• Work task: Tally the lines in the records underneath that contain the string "every", and state the figure by itself.

• Data to examine:
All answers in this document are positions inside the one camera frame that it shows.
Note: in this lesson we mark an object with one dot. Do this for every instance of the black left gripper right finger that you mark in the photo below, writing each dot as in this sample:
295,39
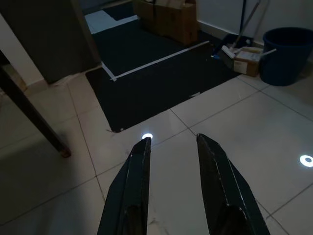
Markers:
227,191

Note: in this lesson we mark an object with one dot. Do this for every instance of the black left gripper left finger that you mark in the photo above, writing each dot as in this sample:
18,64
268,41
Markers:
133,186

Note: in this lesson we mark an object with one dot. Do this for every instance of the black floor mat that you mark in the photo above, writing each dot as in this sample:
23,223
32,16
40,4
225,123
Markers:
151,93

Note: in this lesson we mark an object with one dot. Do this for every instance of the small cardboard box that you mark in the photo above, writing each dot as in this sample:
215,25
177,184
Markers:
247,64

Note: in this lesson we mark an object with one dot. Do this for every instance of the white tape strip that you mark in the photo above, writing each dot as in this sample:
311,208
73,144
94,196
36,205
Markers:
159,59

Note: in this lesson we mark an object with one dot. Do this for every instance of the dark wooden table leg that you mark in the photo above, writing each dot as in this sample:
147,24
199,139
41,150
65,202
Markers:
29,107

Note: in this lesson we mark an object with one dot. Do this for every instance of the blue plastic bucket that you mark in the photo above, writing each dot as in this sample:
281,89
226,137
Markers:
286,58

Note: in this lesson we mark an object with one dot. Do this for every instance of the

--

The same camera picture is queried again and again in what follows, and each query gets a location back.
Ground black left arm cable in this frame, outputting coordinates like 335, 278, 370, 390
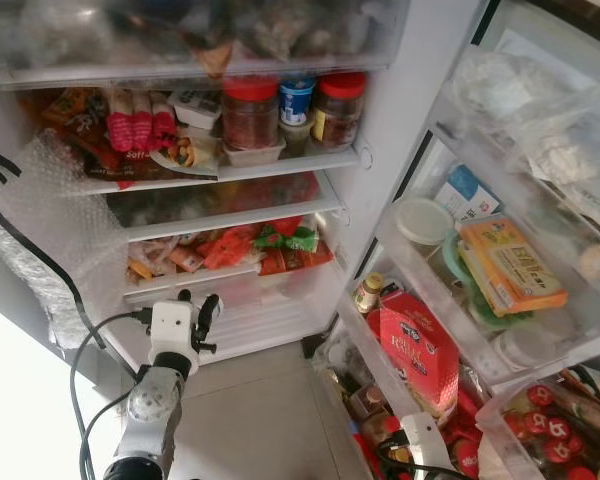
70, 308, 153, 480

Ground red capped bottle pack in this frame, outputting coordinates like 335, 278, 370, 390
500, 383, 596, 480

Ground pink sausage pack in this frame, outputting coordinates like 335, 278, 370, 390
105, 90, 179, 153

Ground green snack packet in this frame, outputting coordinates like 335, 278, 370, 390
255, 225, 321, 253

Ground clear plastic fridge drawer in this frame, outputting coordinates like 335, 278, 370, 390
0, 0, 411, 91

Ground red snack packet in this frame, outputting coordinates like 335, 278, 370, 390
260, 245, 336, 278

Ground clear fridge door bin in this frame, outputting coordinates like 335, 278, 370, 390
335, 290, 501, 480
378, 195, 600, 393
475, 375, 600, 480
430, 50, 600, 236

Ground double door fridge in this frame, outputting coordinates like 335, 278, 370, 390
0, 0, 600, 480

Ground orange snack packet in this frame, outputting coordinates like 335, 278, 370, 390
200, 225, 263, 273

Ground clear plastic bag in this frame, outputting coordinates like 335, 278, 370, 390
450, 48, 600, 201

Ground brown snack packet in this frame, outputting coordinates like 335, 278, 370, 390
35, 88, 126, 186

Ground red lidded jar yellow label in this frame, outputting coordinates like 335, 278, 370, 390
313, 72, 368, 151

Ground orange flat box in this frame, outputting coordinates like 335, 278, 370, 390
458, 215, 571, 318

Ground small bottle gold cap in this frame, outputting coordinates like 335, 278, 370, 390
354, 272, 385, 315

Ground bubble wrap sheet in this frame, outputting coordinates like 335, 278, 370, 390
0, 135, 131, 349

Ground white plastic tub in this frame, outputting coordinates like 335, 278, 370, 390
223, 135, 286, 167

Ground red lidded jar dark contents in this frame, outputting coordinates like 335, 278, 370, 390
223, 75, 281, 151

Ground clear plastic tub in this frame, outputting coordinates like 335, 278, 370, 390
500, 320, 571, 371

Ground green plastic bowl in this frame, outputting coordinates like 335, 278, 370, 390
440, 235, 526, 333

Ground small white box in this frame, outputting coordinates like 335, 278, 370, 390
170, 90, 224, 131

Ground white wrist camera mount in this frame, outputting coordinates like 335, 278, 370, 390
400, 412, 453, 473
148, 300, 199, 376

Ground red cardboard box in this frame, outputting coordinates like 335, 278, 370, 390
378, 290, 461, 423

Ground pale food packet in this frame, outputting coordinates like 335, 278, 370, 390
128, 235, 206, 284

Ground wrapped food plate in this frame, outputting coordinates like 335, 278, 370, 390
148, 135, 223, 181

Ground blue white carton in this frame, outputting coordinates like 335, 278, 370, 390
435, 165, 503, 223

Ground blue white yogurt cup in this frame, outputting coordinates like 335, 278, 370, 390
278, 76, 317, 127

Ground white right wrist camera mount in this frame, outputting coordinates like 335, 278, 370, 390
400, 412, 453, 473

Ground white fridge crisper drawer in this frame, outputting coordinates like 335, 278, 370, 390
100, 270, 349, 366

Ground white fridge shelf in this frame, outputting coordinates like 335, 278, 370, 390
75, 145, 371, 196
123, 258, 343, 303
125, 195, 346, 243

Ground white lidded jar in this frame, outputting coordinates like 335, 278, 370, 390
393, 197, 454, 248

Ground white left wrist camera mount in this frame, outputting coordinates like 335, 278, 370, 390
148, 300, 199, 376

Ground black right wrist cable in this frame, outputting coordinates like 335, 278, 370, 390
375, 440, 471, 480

• Task output: 8